#### [How to complete this task]
Using the records that appear below, write out exactly the lines from the one with "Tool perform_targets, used" through the one with "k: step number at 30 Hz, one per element", keeping both end lines.

[Source material]

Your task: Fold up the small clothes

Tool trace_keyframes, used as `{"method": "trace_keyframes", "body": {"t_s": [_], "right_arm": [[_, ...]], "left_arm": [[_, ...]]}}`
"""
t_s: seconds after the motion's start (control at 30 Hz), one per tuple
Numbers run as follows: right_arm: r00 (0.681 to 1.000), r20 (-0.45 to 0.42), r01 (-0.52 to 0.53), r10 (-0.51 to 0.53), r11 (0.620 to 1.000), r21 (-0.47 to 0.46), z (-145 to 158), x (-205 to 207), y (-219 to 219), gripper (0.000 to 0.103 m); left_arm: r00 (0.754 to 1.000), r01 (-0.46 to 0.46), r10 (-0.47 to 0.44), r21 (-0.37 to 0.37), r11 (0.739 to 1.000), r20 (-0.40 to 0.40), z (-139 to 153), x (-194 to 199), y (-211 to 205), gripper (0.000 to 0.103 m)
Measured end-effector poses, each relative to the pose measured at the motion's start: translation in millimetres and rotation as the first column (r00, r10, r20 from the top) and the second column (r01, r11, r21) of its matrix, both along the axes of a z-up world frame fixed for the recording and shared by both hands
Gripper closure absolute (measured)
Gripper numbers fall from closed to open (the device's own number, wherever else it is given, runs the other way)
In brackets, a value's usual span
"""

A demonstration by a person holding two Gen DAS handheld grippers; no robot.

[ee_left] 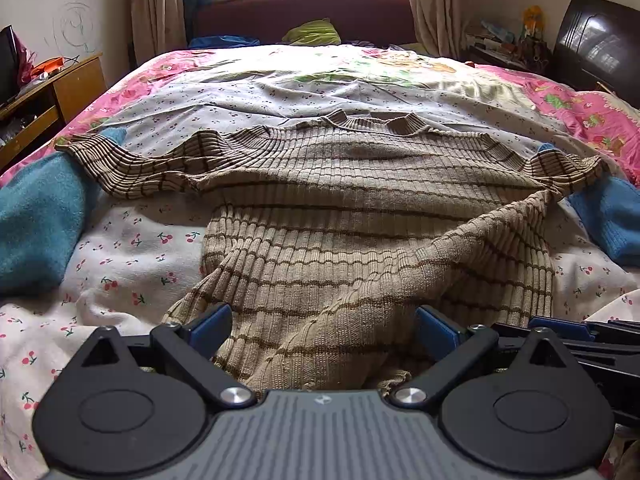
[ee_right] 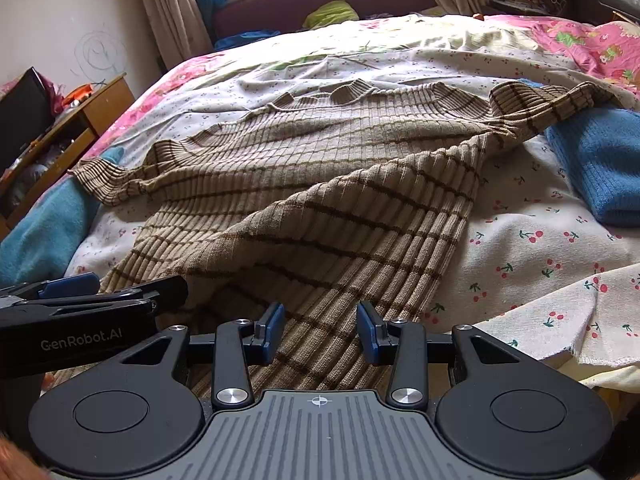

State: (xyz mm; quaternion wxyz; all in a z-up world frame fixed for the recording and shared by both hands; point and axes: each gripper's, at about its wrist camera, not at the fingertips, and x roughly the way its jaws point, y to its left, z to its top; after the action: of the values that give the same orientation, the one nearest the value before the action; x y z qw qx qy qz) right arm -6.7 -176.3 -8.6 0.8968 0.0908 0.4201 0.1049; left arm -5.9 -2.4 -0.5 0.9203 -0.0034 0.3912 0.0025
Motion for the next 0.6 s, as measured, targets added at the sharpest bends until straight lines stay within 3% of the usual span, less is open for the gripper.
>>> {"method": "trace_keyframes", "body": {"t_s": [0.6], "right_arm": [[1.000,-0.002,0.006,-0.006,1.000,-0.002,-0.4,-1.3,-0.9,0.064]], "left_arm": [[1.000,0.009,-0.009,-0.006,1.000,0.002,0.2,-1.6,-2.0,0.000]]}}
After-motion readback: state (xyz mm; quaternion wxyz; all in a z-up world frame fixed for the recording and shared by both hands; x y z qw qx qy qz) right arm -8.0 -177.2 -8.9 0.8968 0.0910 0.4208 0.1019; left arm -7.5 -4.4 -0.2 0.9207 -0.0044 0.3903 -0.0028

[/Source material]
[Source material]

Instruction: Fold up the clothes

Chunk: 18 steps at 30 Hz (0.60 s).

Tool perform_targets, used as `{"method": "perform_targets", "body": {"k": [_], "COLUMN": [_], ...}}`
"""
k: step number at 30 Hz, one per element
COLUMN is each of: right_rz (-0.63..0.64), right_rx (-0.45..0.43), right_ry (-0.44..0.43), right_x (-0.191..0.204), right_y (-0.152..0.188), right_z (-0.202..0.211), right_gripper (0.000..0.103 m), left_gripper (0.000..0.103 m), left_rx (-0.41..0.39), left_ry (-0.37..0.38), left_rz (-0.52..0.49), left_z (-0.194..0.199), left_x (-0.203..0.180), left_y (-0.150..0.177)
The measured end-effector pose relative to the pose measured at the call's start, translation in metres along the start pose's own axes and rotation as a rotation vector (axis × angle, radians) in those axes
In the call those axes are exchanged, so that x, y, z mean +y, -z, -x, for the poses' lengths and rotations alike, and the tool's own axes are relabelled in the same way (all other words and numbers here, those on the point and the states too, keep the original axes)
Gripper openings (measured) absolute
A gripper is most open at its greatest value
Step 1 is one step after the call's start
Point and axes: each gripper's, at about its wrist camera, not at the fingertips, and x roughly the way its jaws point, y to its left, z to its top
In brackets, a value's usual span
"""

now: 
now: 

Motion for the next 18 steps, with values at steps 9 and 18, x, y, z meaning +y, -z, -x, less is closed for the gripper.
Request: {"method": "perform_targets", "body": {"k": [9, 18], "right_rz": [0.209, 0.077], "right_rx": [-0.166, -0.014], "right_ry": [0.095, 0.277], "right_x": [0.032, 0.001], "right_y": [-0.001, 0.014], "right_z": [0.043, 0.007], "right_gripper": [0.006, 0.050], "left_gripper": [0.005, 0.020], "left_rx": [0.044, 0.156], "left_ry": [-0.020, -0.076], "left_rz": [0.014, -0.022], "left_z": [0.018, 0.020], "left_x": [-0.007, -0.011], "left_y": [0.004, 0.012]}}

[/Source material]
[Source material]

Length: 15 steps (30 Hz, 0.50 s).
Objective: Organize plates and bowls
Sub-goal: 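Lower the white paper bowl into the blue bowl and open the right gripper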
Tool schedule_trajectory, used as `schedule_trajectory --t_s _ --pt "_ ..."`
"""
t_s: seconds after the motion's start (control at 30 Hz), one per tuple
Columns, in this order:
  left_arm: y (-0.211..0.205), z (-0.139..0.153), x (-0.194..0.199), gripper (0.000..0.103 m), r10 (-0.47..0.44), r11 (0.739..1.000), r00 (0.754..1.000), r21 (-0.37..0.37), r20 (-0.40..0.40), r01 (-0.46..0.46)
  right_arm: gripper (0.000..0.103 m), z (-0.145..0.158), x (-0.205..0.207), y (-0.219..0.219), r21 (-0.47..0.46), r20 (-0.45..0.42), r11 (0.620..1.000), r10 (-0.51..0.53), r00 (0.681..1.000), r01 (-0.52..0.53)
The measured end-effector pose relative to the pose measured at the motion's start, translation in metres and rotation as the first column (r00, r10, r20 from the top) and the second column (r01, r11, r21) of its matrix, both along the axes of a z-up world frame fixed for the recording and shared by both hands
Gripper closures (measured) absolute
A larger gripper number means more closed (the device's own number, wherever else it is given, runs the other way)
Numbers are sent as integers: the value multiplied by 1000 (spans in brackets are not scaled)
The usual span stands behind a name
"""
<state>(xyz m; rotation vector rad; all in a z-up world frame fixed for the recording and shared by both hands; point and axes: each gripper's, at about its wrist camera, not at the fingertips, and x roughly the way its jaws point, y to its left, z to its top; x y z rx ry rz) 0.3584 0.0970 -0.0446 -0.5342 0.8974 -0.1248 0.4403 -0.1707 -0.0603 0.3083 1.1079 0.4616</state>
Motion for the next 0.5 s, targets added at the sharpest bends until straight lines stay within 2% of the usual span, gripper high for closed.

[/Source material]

#### [Task response]
Tool perform_targets, used as `{"method": "perform_targets", "body": {"k": [_], "COLUMN": [_], ...}}`
"""
k: step number at 30 Hz, one per element

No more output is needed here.